Chronology informal Neighborhoods and Slums in Medellin 1954-2011, Jota Samper

Introduction

What is the role of physical space in the production and reproduction of violence in poor neighborhoods in Medellin, Colombia? This question is central to current state policies of urban intervention, drug violence and security in Medellín and in cities throughout Latin America now using “the Medellín case” as a model. Specifically, I focus on three categories of actors who influence and are influenced by the relationship between physical space and narcotraffic violence in Medellín, which in the 1990s was deemed the world’s most violent city. These categories are (1) non-state actors (narcotraffic, guerrilla, paramilitary and gang members), (2) state actors (city government officials and urban planners) and (3) community members. I will study three particular districts in Medellín because they have a long history of poverty and have the city’s most extreme narcotraffic-related violence. These districts also have the highest levels of recent state-sponsored urban interventions involving physical space that are intended to alleviate poverty and violence. I will study the way non-state, state, and community member actors intersect in these neighborhoods during eruptions of violence (gang fights, police raids, drug turf wars) and during state urban interventions intended to alleviate poverty and violence.

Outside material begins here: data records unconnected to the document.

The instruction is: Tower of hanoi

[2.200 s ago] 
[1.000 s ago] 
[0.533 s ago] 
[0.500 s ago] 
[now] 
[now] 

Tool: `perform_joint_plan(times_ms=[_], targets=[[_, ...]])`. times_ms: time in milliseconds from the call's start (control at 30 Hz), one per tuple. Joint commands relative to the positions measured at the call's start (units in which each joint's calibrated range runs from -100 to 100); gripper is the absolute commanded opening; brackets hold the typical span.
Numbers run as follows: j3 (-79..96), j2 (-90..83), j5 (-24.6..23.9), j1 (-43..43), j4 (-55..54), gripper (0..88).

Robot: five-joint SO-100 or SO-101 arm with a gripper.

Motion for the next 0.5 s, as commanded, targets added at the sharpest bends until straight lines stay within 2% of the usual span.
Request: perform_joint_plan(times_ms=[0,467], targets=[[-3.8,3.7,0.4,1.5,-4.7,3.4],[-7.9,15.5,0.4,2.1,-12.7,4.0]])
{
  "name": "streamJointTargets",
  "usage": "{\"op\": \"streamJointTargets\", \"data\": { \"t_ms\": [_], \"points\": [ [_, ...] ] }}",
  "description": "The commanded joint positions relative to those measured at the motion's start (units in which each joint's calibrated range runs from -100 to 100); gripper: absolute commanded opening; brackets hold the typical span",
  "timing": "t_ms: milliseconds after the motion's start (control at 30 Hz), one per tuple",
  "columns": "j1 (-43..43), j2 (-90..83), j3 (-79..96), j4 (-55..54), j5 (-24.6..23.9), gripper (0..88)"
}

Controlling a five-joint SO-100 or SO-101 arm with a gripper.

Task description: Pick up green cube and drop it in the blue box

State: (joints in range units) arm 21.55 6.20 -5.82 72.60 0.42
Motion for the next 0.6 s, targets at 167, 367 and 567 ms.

A staple theme in the literature about drug violence focuses on ways that non-state armed actors use territorial control as a way to exert power (Sánchez, Díaz, and Formisano 2003; Enrique Desmond. Arias 2006; Koonings and Kruijt 2009) and to develop their drug markets (Reuter 2009; E. D. Arias 2010; Civico 2012). Scholars also focus on how gangs or guerrilla groups (or other non-state armed groups NSAG) fight each other to protect their turf and how this fighting increases levels of violence in these territories (Benson, Rasmussen, and Sollars 1995; Rozema 2008; PENGLASE 2005; Roldan 1999). It is clear in these studies that physical space is an important variable, but scholars tend to limit their analytical perspective on “space” to define the geographical area of study. This is because these scholars’ main focus is their analysis on space as a social construct, such as gender, race, and poverty issues that take place in a particular space. I argue that the physical space is not a static variable, nor is it only the result of these issues. Instead, I argue that physical space is also an active core influence on how these issues play out and intersect. My work argues that in the context of drug violence, physical space is not just a location, rather it is a key actor. By actor I mean that physical space acts to influence human behavior (how people move, interact and control social, economic, and political issues)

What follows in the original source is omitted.